**ASSIGNED TASK**
With both ends included, repeat exactly the lines of the entries below from the one containing "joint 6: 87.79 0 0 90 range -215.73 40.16" down to the one containing "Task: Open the", and no others.
[MATERIALS PROVIDED]
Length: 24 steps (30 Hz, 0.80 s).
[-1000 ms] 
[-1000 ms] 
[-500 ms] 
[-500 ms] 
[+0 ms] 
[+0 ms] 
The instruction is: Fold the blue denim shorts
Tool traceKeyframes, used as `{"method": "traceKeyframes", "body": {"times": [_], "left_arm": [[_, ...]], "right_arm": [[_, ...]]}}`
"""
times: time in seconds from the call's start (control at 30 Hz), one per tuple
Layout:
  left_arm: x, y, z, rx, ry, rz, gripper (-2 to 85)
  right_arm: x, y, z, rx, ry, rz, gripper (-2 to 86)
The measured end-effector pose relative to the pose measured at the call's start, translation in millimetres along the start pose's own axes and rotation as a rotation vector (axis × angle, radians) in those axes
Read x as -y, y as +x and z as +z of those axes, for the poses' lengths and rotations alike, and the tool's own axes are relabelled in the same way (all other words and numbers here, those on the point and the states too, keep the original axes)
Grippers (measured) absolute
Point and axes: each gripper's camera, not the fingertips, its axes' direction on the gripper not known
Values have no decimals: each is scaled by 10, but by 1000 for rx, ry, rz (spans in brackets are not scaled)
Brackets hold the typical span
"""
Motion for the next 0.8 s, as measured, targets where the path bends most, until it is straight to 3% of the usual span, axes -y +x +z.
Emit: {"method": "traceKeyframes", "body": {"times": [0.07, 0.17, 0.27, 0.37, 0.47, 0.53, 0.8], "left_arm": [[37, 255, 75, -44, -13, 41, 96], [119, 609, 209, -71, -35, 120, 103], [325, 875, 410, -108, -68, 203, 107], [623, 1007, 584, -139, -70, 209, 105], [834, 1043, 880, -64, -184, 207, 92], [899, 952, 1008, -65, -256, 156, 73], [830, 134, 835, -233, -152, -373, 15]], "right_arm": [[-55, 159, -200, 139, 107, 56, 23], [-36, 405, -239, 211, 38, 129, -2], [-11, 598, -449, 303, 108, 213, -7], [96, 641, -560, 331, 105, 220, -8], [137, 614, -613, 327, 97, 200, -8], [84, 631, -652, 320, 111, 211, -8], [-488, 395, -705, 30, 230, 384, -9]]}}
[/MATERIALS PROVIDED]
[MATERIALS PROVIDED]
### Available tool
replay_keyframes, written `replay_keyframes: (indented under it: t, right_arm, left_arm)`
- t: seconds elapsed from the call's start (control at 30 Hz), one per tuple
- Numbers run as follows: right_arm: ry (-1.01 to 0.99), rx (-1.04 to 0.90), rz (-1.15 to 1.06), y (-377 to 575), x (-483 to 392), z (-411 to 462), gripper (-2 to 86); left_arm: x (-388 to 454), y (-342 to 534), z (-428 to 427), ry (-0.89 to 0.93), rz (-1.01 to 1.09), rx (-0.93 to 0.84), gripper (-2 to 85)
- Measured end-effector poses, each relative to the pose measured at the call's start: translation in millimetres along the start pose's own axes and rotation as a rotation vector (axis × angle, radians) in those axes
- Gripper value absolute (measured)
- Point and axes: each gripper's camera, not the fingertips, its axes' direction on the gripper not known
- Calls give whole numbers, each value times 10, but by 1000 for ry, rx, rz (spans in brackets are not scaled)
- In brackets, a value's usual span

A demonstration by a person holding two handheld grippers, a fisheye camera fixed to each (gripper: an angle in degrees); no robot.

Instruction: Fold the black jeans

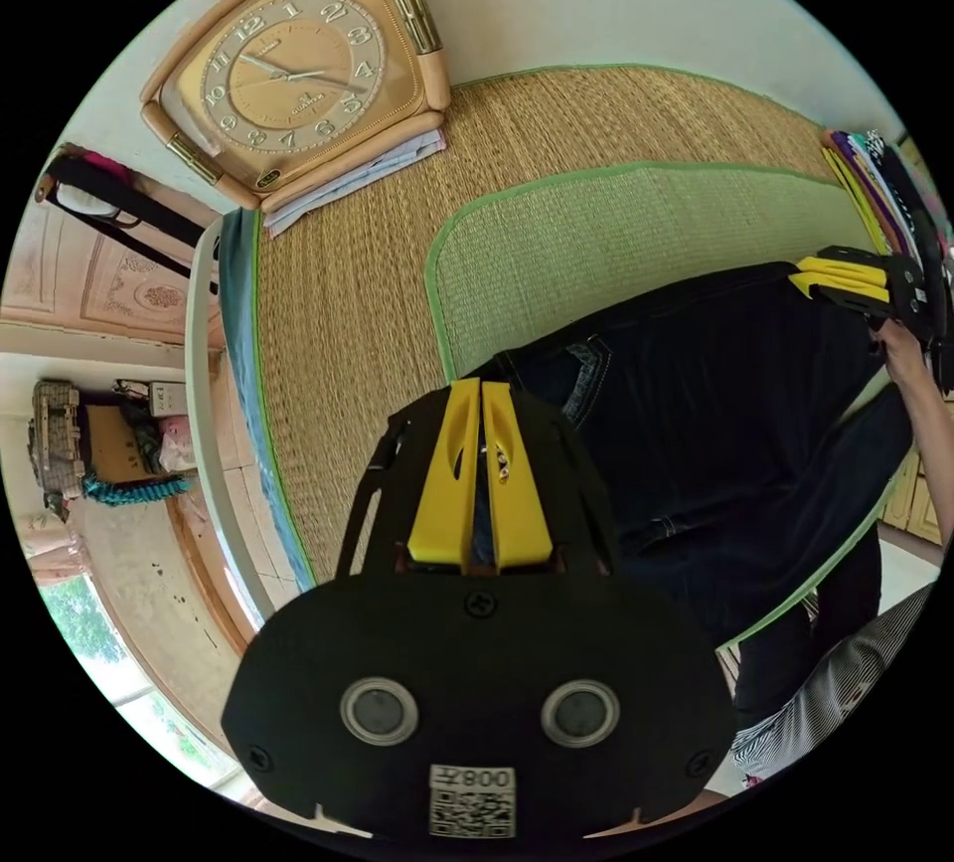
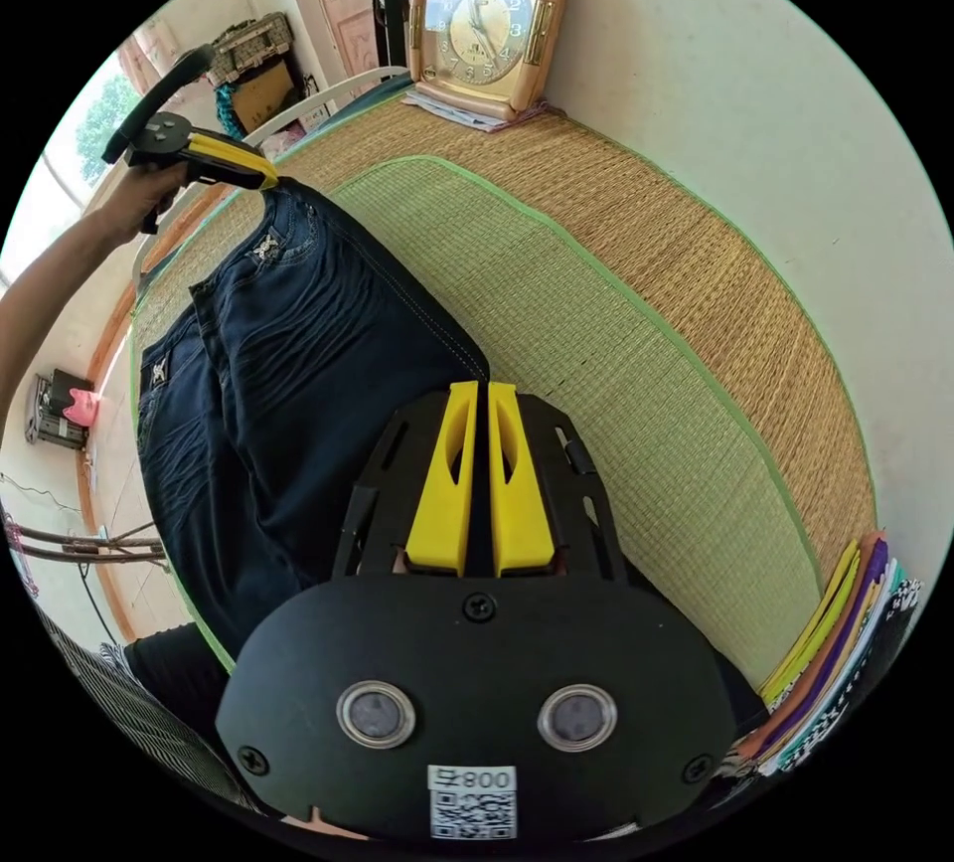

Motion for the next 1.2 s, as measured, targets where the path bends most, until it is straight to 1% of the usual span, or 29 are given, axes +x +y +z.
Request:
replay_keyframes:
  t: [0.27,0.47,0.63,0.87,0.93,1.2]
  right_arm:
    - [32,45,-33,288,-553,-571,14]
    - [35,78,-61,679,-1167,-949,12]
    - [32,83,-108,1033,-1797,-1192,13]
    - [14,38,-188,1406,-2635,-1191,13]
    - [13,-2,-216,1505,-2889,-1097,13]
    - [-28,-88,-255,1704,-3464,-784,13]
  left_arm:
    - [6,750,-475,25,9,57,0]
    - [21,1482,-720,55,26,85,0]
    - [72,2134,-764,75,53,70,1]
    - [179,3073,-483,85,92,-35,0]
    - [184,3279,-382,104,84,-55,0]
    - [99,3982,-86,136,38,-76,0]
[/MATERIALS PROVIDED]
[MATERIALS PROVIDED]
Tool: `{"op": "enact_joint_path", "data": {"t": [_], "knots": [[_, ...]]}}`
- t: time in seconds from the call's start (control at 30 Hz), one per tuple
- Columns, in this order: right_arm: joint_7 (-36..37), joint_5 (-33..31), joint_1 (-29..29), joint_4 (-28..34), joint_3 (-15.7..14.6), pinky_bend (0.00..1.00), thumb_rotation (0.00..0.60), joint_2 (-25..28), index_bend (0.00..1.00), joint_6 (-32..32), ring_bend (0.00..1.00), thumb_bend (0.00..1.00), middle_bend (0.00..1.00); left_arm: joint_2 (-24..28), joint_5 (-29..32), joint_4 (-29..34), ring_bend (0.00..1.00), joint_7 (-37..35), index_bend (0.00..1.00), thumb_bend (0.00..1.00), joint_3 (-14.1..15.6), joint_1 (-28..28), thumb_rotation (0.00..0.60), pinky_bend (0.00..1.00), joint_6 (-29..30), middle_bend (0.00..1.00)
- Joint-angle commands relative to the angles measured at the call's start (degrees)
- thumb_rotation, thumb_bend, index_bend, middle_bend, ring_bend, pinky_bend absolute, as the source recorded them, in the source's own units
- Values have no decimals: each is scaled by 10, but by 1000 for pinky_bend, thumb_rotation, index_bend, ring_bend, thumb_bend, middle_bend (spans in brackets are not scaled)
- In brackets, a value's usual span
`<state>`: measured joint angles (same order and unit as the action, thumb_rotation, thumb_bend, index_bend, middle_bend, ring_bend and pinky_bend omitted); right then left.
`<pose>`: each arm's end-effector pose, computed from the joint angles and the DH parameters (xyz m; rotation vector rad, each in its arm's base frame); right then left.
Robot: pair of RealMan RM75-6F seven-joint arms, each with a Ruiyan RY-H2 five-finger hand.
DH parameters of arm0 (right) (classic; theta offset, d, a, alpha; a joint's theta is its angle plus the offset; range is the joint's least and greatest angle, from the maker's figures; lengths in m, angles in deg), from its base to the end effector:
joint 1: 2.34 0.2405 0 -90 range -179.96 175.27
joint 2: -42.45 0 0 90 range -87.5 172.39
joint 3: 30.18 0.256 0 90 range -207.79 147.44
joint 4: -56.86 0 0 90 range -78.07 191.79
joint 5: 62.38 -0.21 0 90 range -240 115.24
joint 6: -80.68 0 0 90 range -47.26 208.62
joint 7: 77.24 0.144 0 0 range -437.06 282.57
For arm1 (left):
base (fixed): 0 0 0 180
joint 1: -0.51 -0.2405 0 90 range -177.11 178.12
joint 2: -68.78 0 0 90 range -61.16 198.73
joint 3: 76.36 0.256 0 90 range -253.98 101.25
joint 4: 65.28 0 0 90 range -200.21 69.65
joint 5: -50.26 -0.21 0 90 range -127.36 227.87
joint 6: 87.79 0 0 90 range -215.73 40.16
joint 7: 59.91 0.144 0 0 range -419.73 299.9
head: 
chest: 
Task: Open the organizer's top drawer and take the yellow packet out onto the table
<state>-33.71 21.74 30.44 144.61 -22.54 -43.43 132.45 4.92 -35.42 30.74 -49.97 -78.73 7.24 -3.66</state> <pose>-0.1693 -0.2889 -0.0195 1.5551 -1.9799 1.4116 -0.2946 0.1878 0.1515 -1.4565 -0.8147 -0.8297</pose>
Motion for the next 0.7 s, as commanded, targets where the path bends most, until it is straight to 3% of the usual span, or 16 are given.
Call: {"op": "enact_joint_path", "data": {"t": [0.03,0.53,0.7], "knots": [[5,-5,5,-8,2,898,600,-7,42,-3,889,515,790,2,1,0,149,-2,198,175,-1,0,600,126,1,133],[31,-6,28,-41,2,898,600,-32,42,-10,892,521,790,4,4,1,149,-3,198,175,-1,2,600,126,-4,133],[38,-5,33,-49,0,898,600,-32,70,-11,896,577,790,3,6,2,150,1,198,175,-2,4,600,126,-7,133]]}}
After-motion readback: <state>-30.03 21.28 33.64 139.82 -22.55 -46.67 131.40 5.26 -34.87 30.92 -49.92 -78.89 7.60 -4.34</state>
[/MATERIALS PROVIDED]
**SOLUTION FOR THIS TASK**
joint 6: 87.79 0 0 90 range -215.73 40.16
joint 7: 59.91 0.144 0 0 range -419.73 299.9
head: 
chest: 
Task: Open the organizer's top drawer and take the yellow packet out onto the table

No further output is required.